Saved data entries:
━━━━━━━━━━━━━━━━━━━━━━━━━━━━━━
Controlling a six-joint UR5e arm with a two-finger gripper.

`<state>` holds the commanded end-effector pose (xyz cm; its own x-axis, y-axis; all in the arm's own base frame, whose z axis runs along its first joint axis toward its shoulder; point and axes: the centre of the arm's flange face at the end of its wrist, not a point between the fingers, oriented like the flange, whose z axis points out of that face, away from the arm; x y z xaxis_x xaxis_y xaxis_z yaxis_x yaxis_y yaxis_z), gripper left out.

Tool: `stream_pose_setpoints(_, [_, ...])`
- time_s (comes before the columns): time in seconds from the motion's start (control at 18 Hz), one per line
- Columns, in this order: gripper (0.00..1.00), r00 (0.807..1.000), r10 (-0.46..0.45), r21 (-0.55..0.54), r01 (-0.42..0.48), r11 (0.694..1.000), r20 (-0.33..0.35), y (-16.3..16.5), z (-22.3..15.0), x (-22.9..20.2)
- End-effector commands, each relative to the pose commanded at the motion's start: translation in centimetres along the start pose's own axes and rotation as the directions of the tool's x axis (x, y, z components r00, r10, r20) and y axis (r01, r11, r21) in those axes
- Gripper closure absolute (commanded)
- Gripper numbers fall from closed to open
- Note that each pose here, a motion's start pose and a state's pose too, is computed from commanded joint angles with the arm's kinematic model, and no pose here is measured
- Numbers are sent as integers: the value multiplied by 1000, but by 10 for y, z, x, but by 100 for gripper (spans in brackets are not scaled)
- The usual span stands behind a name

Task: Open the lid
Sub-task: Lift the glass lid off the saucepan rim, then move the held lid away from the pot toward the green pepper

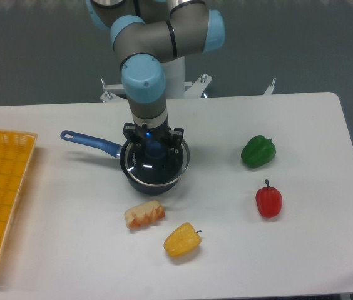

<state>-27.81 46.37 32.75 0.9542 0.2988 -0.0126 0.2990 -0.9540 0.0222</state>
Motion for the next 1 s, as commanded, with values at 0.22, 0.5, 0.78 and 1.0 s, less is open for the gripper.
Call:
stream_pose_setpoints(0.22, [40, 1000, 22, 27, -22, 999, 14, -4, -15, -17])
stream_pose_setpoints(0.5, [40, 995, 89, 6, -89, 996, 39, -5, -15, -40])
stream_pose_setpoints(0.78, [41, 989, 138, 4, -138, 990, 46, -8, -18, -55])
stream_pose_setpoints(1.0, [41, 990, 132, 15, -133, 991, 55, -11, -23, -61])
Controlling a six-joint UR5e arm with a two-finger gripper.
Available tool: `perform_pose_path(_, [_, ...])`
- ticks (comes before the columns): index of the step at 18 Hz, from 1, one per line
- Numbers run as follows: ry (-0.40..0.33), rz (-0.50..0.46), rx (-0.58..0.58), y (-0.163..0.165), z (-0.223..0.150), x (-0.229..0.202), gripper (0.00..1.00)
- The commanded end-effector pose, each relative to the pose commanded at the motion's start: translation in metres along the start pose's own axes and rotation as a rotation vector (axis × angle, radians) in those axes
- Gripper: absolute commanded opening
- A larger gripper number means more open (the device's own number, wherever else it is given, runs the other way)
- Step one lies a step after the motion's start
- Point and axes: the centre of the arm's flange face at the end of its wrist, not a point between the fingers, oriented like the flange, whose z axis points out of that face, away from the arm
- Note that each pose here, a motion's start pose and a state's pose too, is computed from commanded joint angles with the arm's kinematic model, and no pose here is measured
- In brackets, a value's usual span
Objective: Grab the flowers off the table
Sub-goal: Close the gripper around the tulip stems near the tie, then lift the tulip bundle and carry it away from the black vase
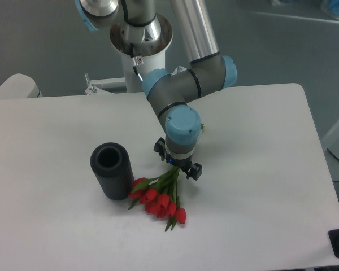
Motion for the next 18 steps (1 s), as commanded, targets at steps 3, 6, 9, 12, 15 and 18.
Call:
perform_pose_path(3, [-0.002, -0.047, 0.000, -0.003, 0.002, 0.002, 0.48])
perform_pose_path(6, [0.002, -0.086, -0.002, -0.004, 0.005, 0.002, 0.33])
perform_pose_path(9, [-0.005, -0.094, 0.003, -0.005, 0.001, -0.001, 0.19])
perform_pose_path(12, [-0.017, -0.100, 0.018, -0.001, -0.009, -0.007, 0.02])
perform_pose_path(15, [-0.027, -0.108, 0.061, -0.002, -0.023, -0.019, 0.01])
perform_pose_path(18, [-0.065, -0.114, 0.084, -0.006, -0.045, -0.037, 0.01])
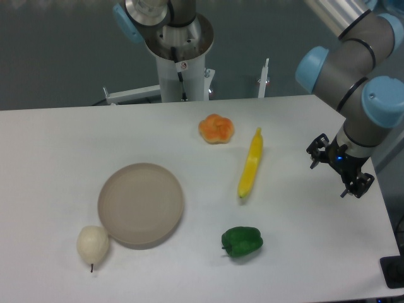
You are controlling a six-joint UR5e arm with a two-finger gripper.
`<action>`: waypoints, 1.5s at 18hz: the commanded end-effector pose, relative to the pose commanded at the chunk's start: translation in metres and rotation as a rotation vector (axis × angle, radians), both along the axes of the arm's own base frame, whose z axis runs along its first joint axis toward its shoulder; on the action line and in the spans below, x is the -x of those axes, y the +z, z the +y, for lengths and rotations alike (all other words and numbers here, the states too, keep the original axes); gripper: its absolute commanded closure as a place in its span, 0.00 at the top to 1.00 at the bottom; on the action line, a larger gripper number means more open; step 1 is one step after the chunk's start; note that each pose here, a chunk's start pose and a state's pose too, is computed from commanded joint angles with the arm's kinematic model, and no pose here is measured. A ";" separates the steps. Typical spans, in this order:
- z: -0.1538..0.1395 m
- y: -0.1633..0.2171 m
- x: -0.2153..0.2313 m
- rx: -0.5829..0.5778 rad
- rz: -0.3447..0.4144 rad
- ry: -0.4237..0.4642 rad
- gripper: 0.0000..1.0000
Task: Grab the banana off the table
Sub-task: 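Move the open gripper toward the yellow banana, then lower the gripper over the banana's middle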
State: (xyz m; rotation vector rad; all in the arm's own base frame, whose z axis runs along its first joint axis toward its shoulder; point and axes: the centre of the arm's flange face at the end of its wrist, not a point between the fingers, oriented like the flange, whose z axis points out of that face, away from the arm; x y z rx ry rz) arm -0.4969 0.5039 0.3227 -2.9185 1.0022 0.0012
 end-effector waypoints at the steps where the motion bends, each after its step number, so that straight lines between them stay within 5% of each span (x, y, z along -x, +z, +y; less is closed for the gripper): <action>1: 0.001 0.001 -0.001 0.000 0.000 -0.002 1.00; 17: -0.008 -0.035 -0.055 0.058 -0.075 -0.014 1.00; 21: 0.015 -0.053 -0.107 0.098 -0.104 0.122 1.00; 27: 0.031 -0.078 -0.136 0.107 -0.102 0.197 1.00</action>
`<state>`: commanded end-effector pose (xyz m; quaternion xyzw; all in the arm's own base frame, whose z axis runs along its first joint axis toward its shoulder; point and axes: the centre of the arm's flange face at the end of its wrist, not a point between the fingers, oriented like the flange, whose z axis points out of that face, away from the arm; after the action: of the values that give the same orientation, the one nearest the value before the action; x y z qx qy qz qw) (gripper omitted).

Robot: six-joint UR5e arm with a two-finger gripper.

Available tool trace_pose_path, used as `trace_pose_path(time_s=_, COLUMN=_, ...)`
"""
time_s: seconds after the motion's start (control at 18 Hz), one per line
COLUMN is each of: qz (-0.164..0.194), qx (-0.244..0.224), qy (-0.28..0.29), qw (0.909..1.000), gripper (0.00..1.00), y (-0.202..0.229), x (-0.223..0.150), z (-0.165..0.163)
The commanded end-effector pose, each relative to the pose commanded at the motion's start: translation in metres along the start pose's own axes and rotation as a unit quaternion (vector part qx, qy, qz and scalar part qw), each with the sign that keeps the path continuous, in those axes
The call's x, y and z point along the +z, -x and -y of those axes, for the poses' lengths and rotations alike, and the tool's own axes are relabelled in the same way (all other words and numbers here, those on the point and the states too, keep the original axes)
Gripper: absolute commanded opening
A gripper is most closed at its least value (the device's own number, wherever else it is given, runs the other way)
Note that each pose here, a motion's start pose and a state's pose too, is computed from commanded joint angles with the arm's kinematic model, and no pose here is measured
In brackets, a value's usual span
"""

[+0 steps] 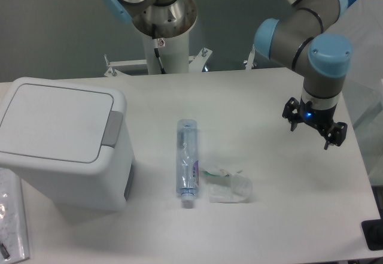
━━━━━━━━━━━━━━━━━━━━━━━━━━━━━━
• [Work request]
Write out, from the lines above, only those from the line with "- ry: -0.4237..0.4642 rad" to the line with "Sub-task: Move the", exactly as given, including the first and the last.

• [Expected answer]
- ry: -0.4237..0.4642 rad
- gripper: 0.0000..1.0000
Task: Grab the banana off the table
Sub-task: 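Move the open gripper toward the yellow banana, then lower the gripper over the banana's middle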

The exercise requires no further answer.